The National Academy of Sciences invited Steitz to serve as a member of a committee which aimed at identifying causes and brainstorming solutions to account for the underrepresentation of women in science. The report, released in 2006, was titled “Beyond bias and Barriers: Fulfilling the potential of women in academic science and engineering.” As Steitz familiarized herself with the clinical terms and meanings of bias, she recognized parallels in her own career, particularly through her own experiences with stereotype threat.

“Stereotype threat is a set of physical and cognitive reactions that any person has – and this has been well-documented – when they feel they are part of an undervalued minority. And you can imagine what happens – your blood pressure goes up, your heart rate goes up. But there’s also a lot of cognitive stuff that’s been documented: that your long-term memory and your short-term memory don’t work as well and you’re not as willing to speak out. And what I realized learning this late was that stereotype threat was what had been happening to me for years and years.  When I was much younger, people would ask me to be on such-and-such a committee and of course I would be the only woman on the committee. There would be fifteen men and me in the room and I wouldn’t dare say anything.  It had all the earmarks of this particular phenomenon. Women in science, a minority by definition, are constantly undergoing stereotype threat. How it manifests itself and what feedback it has on people’s behavior, people’s ability to produce, people’s ability to have confidence in themselves if wanting to go forward to next step. That was my biggest impediment. I was always in a state of being stressed because I was in the minority. I had to do more and had to accomplish more. At least back in the 1990s, when women applied for fellowships, they had to produce twice as many papers as a man in order to succeed.  A lot of those things now have sort of come out and are slowly disappearing, but not fast enough. I was also very lucky in that I think the whole cadre of faculty that came in with me as assistant professors – aside from being all men – were nonetheless very collegial, very understanding, very supportive, very egalitarian. So that was a thing good about MB&B.”

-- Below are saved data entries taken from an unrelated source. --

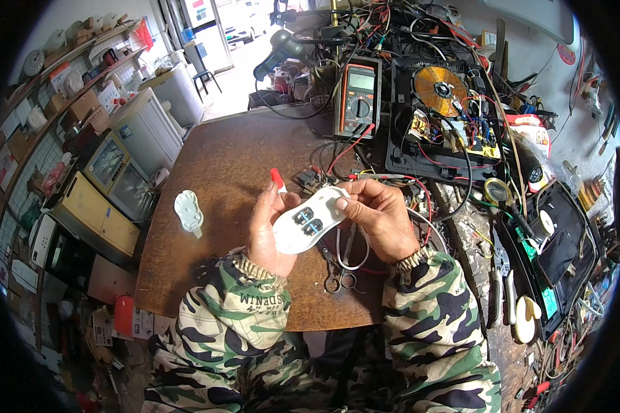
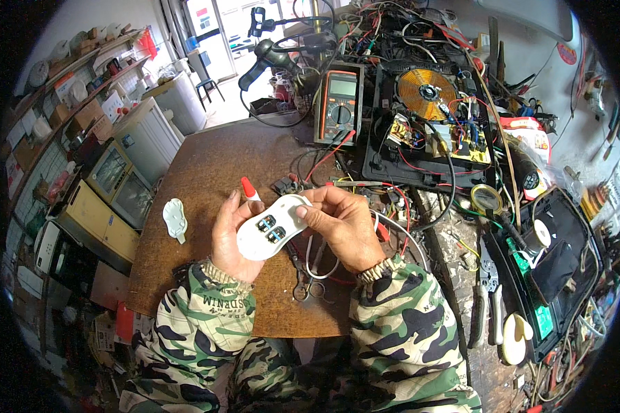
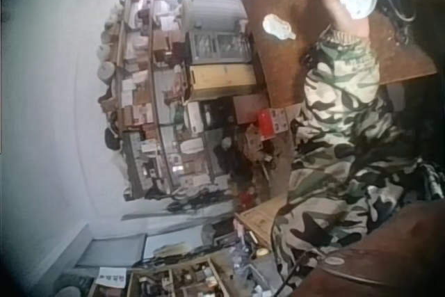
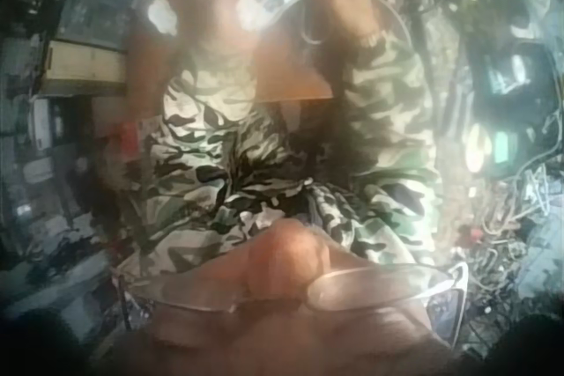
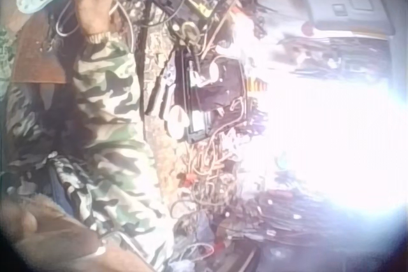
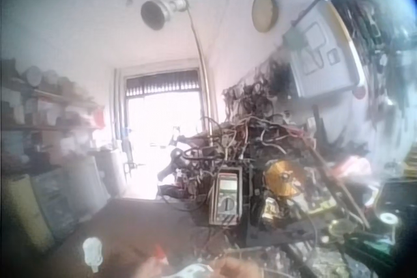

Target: The person applies glue to a white plastic shell, inserts small components, and then places a circuit board into the shell. The person handles the shell and board repeatedly while working at a cluttered electronics workbench.

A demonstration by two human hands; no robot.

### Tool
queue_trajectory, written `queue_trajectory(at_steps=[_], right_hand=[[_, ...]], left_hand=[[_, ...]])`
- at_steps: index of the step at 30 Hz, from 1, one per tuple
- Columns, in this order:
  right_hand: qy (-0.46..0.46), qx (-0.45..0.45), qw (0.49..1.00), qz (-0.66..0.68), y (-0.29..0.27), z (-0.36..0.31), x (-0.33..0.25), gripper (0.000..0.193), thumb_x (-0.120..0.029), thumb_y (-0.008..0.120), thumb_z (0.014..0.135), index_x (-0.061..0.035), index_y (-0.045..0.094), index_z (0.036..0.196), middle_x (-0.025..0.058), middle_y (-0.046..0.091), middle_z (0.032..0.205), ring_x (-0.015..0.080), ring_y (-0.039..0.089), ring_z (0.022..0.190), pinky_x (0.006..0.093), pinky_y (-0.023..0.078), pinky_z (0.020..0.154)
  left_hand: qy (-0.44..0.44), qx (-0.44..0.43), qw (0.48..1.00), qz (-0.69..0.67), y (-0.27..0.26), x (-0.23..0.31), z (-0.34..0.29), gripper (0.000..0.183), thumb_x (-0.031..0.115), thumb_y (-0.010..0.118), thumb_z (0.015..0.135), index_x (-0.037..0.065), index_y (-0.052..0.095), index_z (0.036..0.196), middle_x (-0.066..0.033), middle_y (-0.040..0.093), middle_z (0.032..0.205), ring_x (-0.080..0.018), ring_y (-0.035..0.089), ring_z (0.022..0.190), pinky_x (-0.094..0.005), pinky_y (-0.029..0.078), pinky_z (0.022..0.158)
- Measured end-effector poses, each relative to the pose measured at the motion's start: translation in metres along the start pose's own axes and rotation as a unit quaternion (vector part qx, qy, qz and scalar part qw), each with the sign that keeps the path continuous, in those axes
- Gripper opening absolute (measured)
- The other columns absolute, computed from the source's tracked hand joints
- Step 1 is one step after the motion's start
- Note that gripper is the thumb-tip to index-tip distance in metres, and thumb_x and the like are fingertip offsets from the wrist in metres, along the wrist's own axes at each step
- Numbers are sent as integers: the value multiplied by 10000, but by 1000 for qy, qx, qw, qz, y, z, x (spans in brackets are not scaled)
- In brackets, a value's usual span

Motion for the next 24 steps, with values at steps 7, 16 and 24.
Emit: queue_trajectory(at_steps=[7,16,24], right_hand=[[-4,-21,1000,5,3,1,1,200,-72,718,894,17,660,1063,55,714,929,97,652,798,240,533,663],[-9,-19,1000,20,4,0,1,171,-62,702,904,22,663,1048,59,712,927,98,651,799,242,532,685],[-38,34,998,22,-10,1,-4,138,-70,673,924,18,654,1029,65,694,954,119,661,825,266,556,706]], left_hand=[[41,39,998,-8,-5,5,2,384,471,559,962,105,564,847,-13,589,808,-165,620,776,-316,521,740],[35,-7,999,-4,0,7,1,375,459,547,972,139,494,785,-23,581,788,-161,625,768,-310,526,724],[-30,-9,999,17,8,-10,1,459,524,536,954,84,606,1064,-93,692,1061,-241,684,949,-422,580,744]])
Point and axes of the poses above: each hand's wrist, its own z-axis towards the middle knuckle, its own y-axis out of the palm, x = y × z, the point moved 10 cm from there along z, towards the middle knuckle
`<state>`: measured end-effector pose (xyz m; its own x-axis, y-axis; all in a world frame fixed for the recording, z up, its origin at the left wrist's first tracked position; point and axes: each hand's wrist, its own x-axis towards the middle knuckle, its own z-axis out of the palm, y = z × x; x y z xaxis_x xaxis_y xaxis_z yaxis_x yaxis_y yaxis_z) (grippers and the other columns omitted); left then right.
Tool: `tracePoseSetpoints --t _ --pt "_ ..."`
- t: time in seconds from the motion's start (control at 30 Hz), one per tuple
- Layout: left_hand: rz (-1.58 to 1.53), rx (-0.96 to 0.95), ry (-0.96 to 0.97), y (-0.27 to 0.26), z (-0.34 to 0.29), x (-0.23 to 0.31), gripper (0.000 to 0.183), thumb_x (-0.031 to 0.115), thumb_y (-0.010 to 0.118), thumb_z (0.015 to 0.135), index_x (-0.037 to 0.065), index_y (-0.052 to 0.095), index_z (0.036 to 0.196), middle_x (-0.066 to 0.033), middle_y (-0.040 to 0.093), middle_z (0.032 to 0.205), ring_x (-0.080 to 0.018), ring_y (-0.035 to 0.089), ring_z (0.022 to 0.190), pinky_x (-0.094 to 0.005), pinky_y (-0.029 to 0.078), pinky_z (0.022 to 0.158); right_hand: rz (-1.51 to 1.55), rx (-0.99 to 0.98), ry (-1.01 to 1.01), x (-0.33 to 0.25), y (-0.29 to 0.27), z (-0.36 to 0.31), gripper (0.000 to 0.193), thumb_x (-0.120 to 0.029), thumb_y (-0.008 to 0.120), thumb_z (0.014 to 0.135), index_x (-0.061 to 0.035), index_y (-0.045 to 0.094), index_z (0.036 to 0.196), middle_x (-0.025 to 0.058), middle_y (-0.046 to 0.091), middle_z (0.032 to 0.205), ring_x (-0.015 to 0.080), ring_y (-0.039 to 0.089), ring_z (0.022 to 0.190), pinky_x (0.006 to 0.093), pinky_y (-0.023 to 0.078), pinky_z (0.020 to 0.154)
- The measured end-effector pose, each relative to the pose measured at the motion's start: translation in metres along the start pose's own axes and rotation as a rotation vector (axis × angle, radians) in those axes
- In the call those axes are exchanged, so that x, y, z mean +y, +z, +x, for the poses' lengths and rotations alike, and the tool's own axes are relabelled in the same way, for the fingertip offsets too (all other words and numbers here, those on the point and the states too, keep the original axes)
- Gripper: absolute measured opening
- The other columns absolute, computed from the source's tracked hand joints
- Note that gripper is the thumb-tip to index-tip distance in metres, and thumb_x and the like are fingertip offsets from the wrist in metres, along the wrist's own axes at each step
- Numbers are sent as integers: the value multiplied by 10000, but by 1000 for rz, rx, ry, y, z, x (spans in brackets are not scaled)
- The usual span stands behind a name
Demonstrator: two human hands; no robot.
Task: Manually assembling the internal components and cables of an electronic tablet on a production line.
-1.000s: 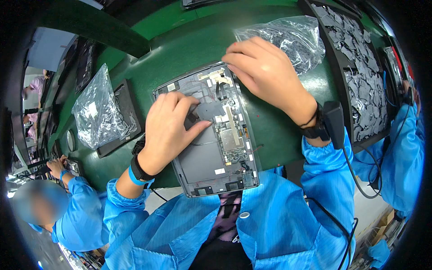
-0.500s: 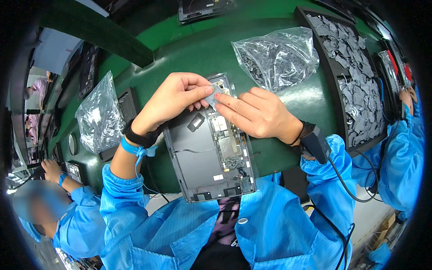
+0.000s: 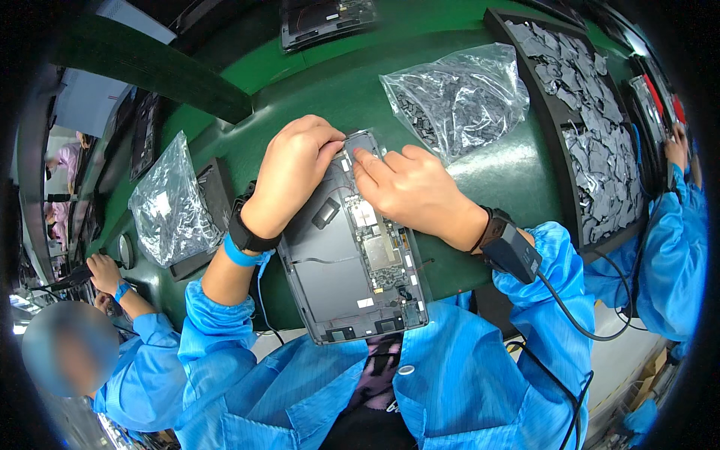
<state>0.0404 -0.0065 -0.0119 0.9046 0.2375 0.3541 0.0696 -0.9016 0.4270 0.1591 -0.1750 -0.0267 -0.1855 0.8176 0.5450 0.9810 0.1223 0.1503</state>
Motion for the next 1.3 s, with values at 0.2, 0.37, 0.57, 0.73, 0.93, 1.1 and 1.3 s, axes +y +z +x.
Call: tracePoseSetpoints --t 0.2,0.37,0.57,0.73,0.93,1.1,1.3 --pt "56 33 29 5 2 5 56 54 683 773 20 678 817 -114 596 771 -313 592 777 -412 487 714 30 -185 104 -7 -10 7 209 -124 615 706 -20 670 878 121 699 1006 131 610 537 272 459 536" --pt "60 38 59 4 -1 1 70 54 681 776 24 676 839 -104 590 783 -301 586 785 -402 487 708 -19 -193 56 -8 -5 13 178 -124 606 721 -15 649 855 147 697 1008 142 622 527 282 482 524" --pt "81 32 125 6 -2 -3 95 52 681 778 21 668 867 -95 587 799 -287 584 784 -386 490 705 79 -192 -29 14 -17 9 203 -128 615 732 -24 632 905 105 694 1038 140 607 516 290 483 524" --pt "102 3 89 4 -2 1 139 49 682 771 18 671 907 -101 602 823 -290 591 809 -385 492 722 13 -161 -32 10 -11 9 272 -125 620 723 -8 647 968 114 693 1034 121 586 506 273 465 512" --pt "-33 -19 73 -2 0 -4 157 31 679 767 7 681 922 -115 619 853 -307 597 827 -388 489 743 8 -52 -103 13 -8 7 285 -89 646 713 -37 689 989 85 700 1075 85 513 511 247 414 476" --pt "-75 -26 56 -2 0 -7 168 17 668 770 6 693 936 -117 622 849 -309 598 836 -389 487 754 45 52 -171 12 -5 7 222 -120 631 704 -21 686 894 86 695 947 107 583 610 258 410 507" --pt "-84 -26 20 -4 0 -4 157 53 673 788 14 697 938 -116 625 843 -306 597 843 -388 484 760 95 -20 -137 -7 -23 3 177 -132 649 706 -36 691 848 62 694 933 113 575 641 252 404 528"
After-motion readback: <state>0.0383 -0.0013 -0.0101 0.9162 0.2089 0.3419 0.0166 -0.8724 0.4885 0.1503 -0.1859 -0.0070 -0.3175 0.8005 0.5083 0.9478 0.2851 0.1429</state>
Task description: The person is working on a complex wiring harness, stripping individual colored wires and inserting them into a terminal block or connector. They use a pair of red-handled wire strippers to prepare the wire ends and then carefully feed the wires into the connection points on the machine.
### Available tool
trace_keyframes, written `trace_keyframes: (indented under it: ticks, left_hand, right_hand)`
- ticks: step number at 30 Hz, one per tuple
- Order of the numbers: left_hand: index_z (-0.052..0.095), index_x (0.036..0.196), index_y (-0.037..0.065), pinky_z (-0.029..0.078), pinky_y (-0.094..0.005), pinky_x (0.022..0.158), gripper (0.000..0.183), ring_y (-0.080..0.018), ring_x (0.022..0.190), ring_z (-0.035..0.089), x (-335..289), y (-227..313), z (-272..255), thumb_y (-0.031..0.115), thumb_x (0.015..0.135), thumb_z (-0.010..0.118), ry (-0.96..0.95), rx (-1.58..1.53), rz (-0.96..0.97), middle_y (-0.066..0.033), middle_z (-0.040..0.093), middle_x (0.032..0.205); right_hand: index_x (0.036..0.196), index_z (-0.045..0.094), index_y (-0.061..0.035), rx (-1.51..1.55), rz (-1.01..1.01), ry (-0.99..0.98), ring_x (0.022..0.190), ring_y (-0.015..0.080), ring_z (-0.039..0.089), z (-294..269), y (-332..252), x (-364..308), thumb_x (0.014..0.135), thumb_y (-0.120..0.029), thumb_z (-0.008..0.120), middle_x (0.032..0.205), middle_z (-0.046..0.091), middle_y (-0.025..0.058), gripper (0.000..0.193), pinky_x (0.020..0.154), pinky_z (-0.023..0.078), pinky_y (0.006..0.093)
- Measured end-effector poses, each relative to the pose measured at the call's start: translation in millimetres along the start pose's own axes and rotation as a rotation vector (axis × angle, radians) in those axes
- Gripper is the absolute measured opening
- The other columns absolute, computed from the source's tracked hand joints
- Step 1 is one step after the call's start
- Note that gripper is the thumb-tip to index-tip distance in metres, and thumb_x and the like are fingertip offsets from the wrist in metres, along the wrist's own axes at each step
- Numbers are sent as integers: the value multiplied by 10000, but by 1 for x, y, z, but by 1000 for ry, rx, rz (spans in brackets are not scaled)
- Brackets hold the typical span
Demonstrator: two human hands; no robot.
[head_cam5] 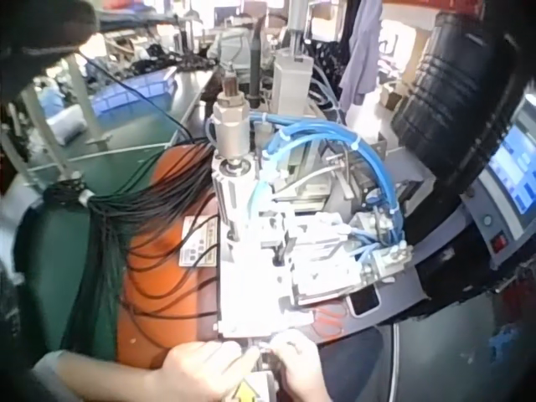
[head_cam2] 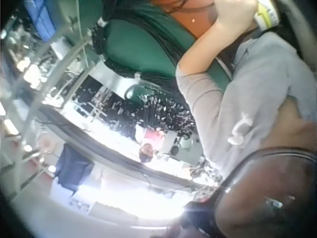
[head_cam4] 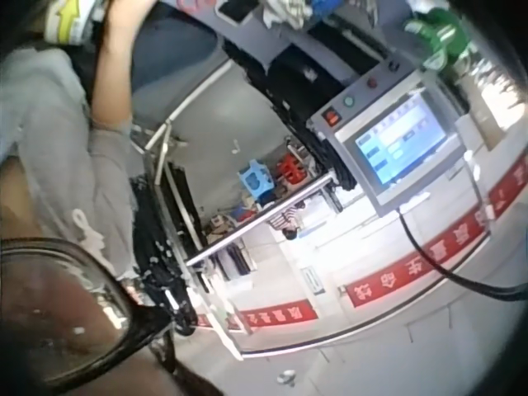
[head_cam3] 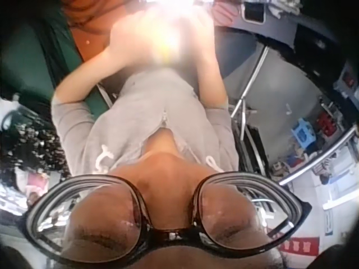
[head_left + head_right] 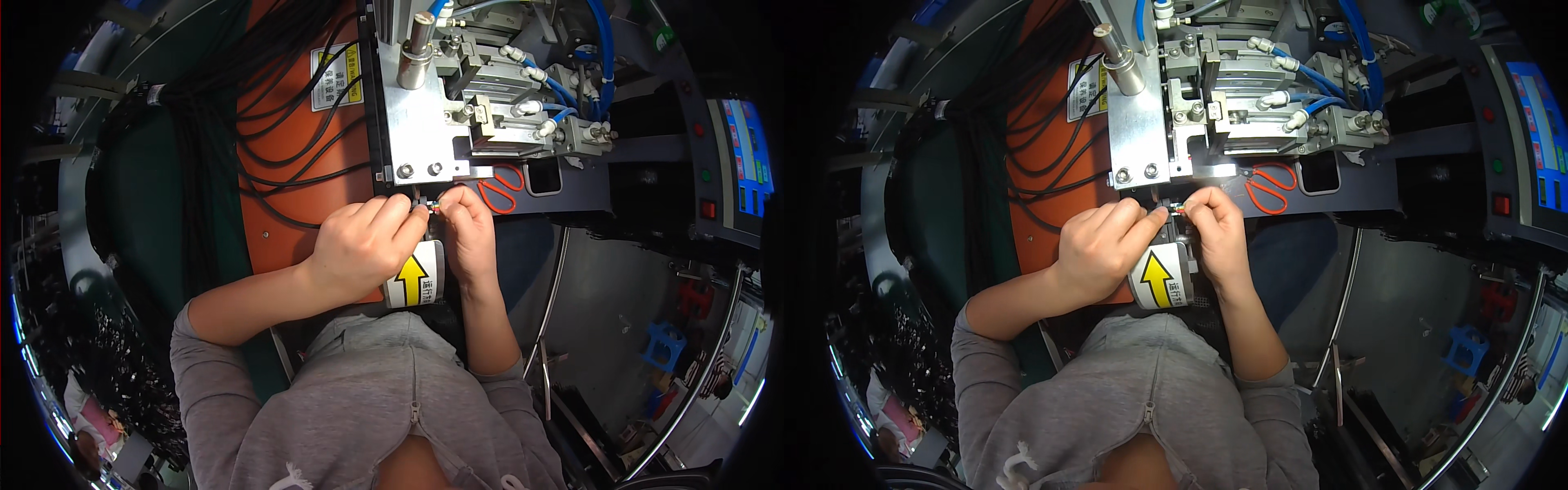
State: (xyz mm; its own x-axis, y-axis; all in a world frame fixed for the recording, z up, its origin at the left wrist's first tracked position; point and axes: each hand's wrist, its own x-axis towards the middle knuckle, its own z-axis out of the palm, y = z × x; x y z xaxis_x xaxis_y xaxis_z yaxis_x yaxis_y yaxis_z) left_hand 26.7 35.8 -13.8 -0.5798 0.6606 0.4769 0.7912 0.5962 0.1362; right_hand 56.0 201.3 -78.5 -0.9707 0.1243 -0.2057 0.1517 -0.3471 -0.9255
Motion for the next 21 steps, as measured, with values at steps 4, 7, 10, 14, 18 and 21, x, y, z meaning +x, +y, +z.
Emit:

Although there are guidelines from psychologists in the field on how to help people overcome stereotype threat, Steitz doubts it can be overcome easily. She concedes, however, that acknowledging the psychological basis can help mitigate its effects.

“I think knowing about it and realizing why you’re reacting unconsciously the way you do is very helpful because you know you can’t do anything about something you don’t know about. So knowing about it is step number one. That doesn’t mean you’ve cured it.”

MB&B thanks Joan Steitz for her many years of service to the department and to furthering the education of students and contributing to groundbreaking research in the field of RNA.